The skins were thoroughly shaken and beaten to free them from dust and dried mud. Then they were sorted, folded to convenient size, and pressed into packs by means of a wooden lever press that stood in the post courtyard. Each bundle,—about ninety pounds weight,—of assorted furs was wrapped in a strong hide. In every package was a slip of paper with a list of the contents. To the outside was attached a wooden stave, with the number and weight of the pack, and the name of the post. The numbers and lettering were burned into the wood. Because he wrote a good hand, Walter was able to help the overworked clerk with these invoices and labels. He did a share of the harder physical work as well.
The Swiss boy was heartily glad of employment. His wages, in Hudson Bay Company paper money, were exchanged for food and ammunition, and clothes for Elise, Max and himself. The Periers needed his help sorely. They had reached Pembina destitute. When they had left Switzerland, they had been well supplied with clothing. They had also brought with them the apothecary’s herbs and powders and such household goods as they were permitted to take aboard ship. In the crowded open boat in which they had come from Fort York, there had not been room for all their belongings, so some had been left behind. Nearly everything else had been lost in the wreck on Lake Winnipeg. The little that remained had been on the toboggan that Murray had run away with. Every cent of Mr. Perier’s money, as well as the Hudson Bay paper he had received for his work at the buffalo wool factory, had gone for food and other expenses during the winter.
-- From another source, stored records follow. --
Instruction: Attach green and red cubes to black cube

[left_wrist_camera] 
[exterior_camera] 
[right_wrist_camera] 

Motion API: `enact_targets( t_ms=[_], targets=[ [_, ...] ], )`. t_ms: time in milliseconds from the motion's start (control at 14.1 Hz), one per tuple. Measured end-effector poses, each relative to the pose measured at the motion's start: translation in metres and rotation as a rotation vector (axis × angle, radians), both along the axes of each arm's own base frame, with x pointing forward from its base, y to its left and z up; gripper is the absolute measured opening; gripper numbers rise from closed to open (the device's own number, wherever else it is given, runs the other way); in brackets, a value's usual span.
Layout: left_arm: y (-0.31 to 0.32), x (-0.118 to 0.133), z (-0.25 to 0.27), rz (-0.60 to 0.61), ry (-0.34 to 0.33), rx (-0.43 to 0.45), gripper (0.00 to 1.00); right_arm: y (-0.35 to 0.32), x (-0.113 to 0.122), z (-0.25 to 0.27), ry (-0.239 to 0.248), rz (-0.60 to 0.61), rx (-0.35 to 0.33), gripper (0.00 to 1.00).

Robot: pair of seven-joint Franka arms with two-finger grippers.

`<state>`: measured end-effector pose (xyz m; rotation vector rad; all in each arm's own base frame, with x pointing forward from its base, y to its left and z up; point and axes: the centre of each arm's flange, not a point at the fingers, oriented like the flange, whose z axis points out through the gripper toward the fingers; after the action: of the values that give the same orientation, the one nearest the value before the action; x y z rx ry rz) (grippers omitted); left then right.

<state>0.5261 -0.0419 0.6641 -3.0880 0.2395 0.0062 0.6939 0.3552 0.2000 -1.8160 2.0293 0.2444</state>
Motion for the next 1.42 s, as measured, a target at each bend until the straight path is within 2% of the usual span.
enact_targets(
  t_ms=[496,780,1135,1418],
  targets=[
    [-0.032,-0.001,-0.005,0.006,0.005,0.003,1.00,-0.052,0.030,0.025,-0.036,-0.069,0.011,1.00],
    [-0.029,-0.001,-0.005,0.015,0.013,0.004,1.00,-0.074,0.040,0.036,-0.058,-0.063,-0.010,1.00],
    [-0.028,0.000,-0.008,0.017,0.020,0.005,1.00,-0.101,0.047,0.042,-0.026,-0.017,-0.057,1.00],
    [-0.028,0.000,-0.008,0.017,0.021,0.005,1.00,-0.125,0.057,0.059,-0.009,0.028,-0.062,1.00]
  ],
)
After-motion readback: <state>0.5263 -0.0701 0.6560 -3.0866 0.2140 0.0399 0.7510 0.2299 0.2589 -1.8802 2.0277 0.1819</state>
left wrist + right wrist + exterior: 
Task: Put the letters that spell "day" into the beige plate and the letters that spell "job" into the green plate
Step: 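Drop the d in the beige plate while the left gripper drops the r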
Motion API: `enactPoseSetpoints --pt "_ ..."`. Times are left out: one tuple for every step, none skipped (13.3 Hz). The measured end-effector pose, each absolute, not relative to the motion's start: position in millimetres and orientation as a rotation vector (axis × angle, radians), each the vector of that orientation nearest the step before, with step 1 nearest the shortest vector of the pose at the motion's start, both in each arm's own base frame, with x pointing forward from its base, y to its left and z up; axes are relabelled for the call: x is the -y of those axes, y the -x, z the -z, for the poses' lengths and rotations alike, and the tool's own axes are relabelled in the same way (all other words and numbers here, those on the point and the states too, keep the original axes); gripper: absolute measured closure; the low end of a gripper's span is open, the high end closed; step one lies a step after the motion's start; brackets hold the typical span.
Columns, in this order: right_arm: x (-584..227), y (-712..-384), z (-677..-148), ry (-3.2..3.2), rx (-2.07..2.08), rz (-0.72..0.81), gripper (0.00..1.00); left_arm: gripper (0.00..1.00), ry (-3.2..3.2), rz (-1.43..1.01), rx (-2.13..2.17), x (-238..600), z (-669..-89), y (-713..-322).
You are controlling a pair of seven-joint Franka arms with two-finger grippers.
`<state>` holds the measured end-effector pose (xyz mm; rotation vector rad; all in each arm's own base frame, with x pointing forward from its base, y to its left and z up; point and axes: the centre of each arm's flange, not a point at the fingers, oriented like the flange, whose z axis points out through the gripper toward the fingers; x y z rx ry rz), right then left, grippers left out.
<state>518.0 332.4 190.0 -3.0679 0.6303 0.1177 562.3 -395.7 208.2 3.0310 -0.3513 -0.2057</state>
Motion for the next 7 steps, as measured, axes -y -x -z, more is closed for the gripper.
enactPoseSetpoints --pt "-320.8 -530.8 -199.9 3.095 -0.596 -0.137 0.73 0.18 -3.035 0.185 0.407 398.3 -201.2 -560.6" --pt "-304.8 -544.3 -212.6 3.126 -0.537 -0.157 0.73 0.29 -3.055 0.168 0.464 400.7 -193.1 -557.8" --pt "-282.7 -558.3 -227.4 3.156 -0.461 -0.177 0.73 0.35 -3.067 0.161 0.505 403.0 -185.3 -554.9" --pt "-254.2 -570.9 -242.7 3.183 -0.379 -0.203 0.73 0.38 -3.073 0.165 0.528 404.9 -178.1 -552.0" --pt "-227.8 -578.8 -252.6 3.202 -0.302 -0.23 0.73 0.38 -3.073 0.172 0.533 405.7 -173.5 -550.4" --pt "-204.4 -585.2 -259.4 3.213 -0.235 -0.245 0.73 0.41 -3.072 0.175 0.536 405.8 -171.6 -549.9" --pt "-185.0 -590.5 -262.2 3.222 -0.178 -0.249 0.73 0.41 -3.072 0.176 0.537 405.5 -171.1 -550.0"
Even his silver watch and chain he had turned over to Murray. Father and children had nothing left but the worn clothes they were wearing, two blankets, and the few packets of medicinal plant seeds the apothecary carried in his pockets. He must begin all over again, and on credit at that.
Mrs. Brabant’s sympathy for the unfortunate family was genuine and warm. They crowded her house to overflowing, but she would not hear of their going elsewhere. Indeed there was no other place for them to go but Fort Daer, and the fort was too well filled for comfort. It was hardly worth while to attempt building a new cabin, if they were to return to the Selkirk settlement in a few weeks.